Às vezes a qualidade das aulas são comparáveis a das escolas municipais do Rio. Acredite, o caso abaixo realmente aconteceu:

// Retorna verdadeiro
return false;  

Comentários Desodorante

Comentários desodorante são aqueles que tentam aliviar o mau cheiro de um determinado bloco de código, tentando explicar o que o código faz.. Neste caso o comentário tem o objetivo de facilitar a leitura do código difícil. Apesar da idéia parecer boa a princípio, para a saúde do código seria melhor que o trecho fosse reescrito de forma a melhorar sua legibilidade. Com um código naturalmente "cheiroso" o comentário desodorante pode ser dispensado.

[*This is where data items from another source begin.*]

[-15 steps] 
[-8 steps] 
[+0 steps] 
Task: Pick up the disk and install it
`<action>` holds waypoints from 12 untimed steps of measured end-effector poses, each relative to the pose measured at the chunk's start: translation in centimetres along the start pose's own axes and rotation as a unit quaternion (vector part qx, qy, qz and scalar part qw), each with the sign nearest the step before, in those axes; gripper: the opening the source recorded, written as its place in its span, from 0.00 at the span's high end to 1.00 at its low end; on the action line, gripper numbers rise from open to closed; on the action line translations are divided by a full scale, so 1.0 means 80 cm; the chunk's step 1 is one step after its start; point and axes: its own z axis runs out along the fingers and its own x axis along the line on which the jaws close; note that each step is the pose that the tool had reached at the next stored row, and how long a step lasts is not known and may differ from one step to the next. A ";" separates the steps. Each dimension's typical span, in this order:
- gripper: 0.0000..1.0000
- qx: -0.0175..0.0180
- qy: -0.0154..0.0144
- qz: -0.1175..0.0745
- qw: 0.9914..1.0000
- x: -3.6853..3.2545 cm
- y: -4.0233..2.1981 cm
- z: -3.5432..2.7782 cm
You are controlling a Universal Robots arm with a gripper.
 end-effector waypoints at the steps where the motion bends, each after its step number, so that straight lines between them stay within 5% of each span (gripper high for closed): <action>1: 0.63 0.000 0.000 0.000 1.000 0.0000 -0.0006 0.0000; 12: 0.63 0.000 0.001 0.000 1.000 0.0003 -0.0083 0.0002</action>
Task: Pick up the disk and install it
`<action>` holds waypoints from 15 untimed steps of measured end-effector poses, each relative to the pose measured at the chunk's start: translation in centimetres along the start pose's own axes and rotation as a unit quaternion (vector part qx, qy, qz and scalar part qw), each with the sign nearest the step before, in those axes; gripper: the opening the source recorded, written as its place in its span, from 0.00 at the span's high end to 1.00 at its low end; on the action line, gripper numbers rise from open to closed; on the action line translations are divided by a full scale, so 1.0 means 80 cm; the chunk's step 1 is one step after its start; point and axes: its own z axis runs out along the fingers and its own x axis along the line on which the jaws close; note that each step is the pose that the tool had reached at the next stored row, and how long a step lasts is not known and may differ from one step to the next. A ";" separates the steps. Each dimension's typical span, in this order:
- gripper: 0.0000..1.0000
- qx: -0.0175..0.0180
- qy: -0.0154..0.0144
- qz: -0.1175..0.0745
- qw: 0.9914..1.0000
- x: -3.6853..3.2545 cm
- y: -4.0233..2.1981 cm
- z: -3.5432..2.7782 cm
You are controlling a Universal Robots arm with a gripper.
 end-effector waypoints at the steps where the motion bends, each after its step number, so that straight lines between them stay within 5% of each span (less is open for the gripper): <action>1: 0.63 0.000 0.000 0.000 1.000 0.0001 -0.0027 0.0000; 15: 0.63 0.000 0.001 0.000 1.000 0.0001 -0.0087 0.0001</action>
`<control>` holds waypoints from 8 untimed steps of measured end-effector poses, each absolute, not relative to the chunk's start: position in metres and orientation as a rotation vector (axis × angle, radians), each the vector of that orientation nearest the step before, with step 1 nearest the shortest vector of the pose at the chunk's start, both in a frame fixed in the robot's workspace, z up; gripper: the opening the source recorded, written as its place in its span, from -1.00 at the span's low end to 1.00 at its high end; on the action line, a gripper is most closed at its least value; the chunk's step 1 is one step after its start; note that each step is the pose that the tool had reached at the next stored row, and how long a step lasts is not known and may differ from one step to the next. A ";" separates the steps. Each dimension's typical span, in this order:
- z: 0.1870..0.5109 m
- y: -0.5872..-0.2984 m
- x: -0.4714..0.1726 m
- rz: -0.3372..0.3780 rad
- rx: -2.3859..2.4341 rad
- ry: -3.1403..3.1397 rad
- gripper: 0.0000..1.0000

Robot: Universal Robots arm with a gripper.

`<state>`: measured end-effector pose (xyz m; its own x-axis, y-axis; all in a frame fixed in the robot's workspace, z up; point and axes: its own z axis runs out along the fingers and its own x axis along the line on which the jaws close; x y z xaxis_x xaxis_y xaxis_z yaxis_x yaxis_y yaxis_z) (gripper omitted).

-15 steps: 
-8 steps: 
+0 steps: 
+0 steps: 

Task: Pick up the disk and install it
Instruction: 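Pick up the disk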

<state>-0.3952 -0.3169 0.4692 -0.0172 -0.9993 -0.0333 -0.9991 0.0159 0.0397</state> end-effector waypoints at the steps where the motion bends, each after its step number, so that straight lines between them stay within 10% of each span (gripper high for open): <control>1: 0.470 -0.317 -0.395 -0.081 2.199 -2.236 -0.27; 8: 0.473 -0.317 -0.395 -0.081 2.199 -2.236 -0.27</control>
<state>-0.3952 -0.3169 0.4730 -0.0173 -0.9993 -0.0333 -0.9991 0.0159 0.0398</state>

Sempre que pensar em incluir um comentário para explicar o que o código faz, tente descobrir formas de deixar mais clara a intenção do código pelo próprio código. Para ajudar neste processo, algumas leituras podem ser úteis [1].

Seguem abaixo alguns exemplos de códigos com comentários desodorante e uma versão deste código que dispensa estes comentários [2]:

Com comentário

void geraCartaoMetro( Cliente cliente )  
{
    // Verifica se cliente possui gratuidade (idoso ou deficiente)
    if ( cliente.idade() > 65 || cliente.deficiente() ) 
        ...
}

Dispensa comentário

void geraCartaoMetro( Cliente cliente )  
{
    if ( possuiGratuidade( cliente ) )
        ...
}

boolean possuiGratuidade( cliente )  
{
    return cliente.idoso() || cliente.deficiente() 
}

Ou um ou outro

Às vezes esse princípio é usado como desculpa para continuar escrevendo código ruim e não comentar. Nesse caso é melhor comentar, afinal um código fedido perfumado é melhor que um código fedido fedido.

Comentários que revelam o mistério dos porquês

Eu já me deparei com códigos bem escritos, onde conseguia entender perfeitamente o que o código fazia, mas não conseguia entender porque ele fazia. Tratam-se de blocos de código que contornam bugs de frameworks, motivados por regras de negócio obscuras ou simplesmente coisas que não ficam claras olhando só para o código.

Neste caso para o código fazer sentido é importante entender sua motivação. Estas situações não são raras, e os comentários podem vir bem a calhar. Abaixo seguem alguns exemplos:

// Temos que mover para uma pasta temporária antes de processar para evitar que o arquivo seja processado duas vezes em caso de concorrência
for ( arquivo : arquivos )  
{
    arquivo.moveParaPastaTemporaria();
}
// O compareTo da classe date não funciona direito, por isso implementamos o nosso: http://bugs.sun.com/bugdatabase/view_bug.do?bug_id=5103041
int compareTo( Date data, Date outraData )  
{
 ...
}

Não responda essa pergunta pelos outros

Muitos comentários ruins acontecem quando a resposta de quando comentar é respondida de forma automática por outra pessoa ou pela empresa. Normalmente isso acontece através de políticas que obrigam comentários em determinados métodos ou classes ou uma percentagem de comentários por linha de código. Isso frequentemente gera comentários redundantes (como o de getters e setters) e outros casos estranhos citados aqui.

Viver é preciso

O aprendizado do uso correto de comentários vem com a experiência, especialmente a partir da leitura de códigos de terceiros ou mesmo dos próprios, algum tempo após escritos. Nestas horas percebemos a irrelevância dos comentários redundantes e a falta dos importantes.